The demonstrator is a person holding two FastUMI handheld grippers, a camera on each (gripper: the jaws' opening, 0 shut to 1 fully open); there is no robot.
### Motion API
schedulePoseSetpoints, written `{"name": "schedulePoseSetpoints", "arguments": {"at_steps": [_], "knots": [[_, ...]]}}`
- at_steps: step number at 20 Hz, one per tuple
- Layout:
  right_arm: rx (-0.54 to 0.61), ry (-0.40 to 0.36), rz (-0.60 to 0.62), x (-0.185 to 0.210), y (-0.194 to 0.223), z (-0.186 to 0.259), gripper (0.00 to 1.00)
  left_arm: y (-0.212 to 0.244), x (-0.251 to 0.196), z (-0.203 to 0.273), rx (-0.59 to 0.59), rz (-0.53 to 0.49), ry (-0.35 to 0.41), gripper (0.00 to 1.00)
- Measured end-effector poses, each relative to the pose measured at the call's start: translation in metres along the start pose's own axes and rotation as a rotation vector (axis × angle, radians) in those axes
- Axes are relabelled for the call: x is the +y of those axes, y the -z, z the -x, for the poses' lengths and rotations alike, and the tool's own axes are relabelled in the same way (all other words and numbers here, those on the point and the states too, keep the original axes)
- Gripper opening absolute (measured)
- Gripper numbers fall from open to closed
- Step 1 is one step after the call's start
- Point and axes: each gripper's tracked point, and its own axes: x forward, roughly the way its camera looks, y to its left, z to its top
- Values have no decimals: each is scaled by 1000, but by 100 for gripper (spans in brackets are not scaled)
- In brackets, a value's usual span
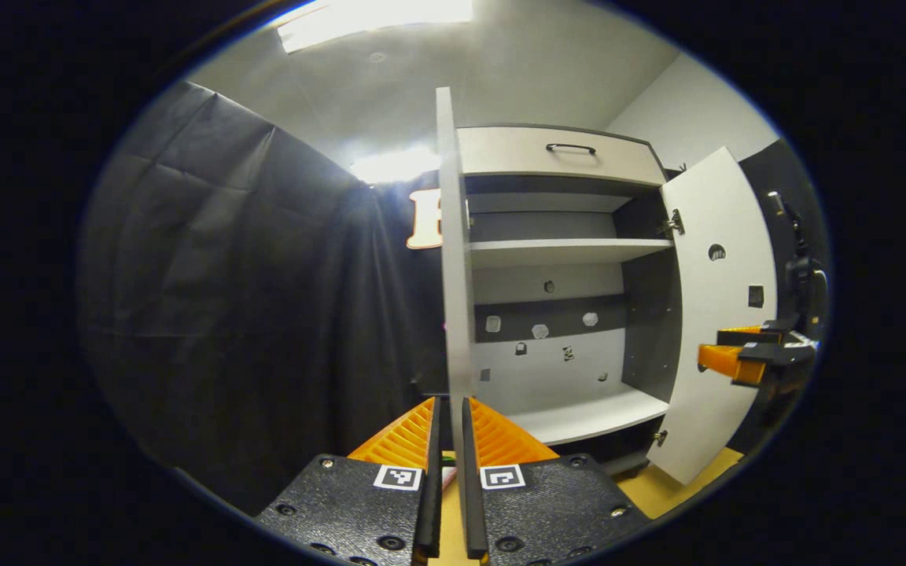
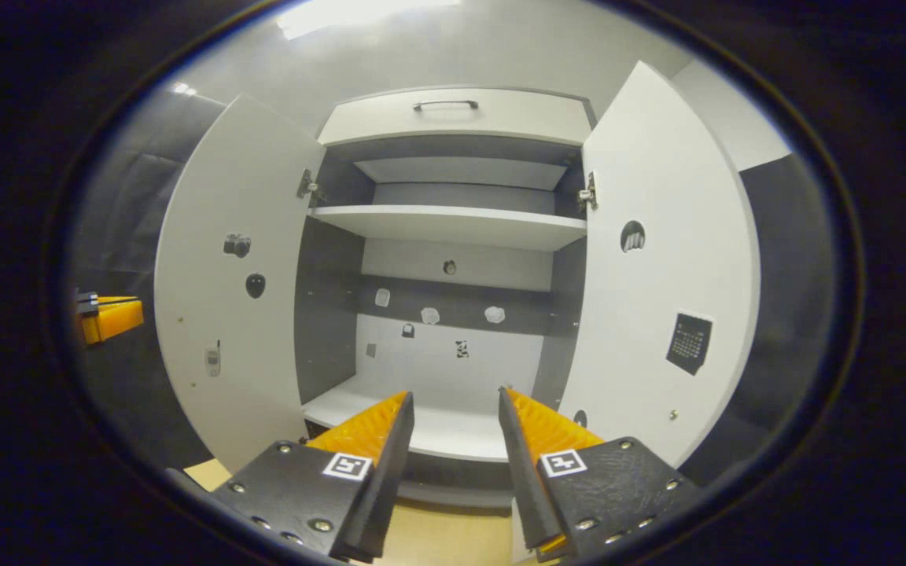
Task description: Open the right door of the double-door shoe cabinet with the right hand, and open the left door with the left hand.
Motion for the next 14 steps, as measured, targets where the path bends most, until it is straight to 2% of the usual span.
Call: {"name": "schedulePoseSetpoints", "arguments": {"at_steps": [1, 2, 4, 7, 8, 9, 11, 12, 13, 14], "knots": [[-8, 2, 4, 3, -3, -4, 67, -2, -10, -3, -9, 10, 23, 13], [-21, 5, 13, 5, -6, -7, 69, -7, -22, -9, -24, 18, 51, 10], [-33, 26, 33, 5, -12, -8, 66, -17, -44, -24, -55, 32, 103, 13], [-42, 49, 32, 1, -21, -6, 71, -26, -75, -45, -73, 44, 163, 16], [-42, 59, 38, -2, -21, -7, 77, -26, -85, -50, -73, 41, 187, 13], [-43, 70, 43, -5, -22, -6, 84, -26, -94, -56, -75, 36, 201, 19], [-51, 84, 44, -10, -25, -4, 85, -23, -113, -63, -68, 41, 241, 51], [-53, 88, 46, -12, -26, -3, 92, -21, -122, -65, -60, 44, 269, 69], [-56, 89, 52, -13, -27, -1, 97, -19, -128, -68, -54, 43, 284, 76], [-58, 85, 60, -11, -28, 0, 96, -18, -132, -70, -51, 36, 294, 89]]}}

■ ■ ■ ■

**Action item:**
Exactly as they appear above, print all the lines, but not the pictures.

**Solution below:**
The demonstrator is a person holding two FastUMI handheld grippers, a camera on each (gripper: the jaws' opening, 0 shut to 1 fully open); there is no robot.
### Motion API
schedulePoseSetpoints, written `{"name": "schedulePoseSetpoints", "arguments": {"at_steps": [_], "knots": [[_, ...]]}}`
- at_steps: step number at 20 Hz, one per tuple
- Layout:
  right_arm: rx (-0.54 to 0.61), ry (-0.40 to 0.36), rz (-0.60 to 0.62), x (-0.185 to 0.210), y (-0.194 to 0.223), z (-0.186 to 0.259), gripper (0.00 to 1.00)
  left_arm: y (-0.212 to 0.244), x (-0.251 to 0.196), z (-0.203 to 0.273), rx (-0.59 to 0.59), rz (-0.53 to 0.49), ry (-0.35 to 0.41), gripper (0.00 to 1.00)
- Measured end-effector poses, each relative to the pose measured at the call's start: translation in metres along the start pose's own axes and rotation as a rotation vector (axis × angle, radians) in those axes
- Axes are relabelled for the call: x is the +y of those axes, y the -z, z the -x, for the poses' lengths and rotations alike, and the tool's own axes are relabelled in the same way (all other words and numbers here, those on the point and the states too, keep the original axes)
- Gripper opening absolute (measured)
- Gripper numbers fall from open to closed
- Step 1 is one step after the call's start
- Point and axes: each gripper's tracked point, and its own axes: x forward, roughly the way its camera looks, y to its left, z to its top
- Values have no decimals: each is scaled by 1000, but by 100 for gripper (spans in brackets are not scaled)
- In brackets, a value's usual span
Task description: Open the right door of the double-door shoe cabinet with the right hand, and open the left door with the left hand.
Motion for the next 14 steps, as measured, targets where the path bends most, until it is straight to 2% of the usual span.
Call: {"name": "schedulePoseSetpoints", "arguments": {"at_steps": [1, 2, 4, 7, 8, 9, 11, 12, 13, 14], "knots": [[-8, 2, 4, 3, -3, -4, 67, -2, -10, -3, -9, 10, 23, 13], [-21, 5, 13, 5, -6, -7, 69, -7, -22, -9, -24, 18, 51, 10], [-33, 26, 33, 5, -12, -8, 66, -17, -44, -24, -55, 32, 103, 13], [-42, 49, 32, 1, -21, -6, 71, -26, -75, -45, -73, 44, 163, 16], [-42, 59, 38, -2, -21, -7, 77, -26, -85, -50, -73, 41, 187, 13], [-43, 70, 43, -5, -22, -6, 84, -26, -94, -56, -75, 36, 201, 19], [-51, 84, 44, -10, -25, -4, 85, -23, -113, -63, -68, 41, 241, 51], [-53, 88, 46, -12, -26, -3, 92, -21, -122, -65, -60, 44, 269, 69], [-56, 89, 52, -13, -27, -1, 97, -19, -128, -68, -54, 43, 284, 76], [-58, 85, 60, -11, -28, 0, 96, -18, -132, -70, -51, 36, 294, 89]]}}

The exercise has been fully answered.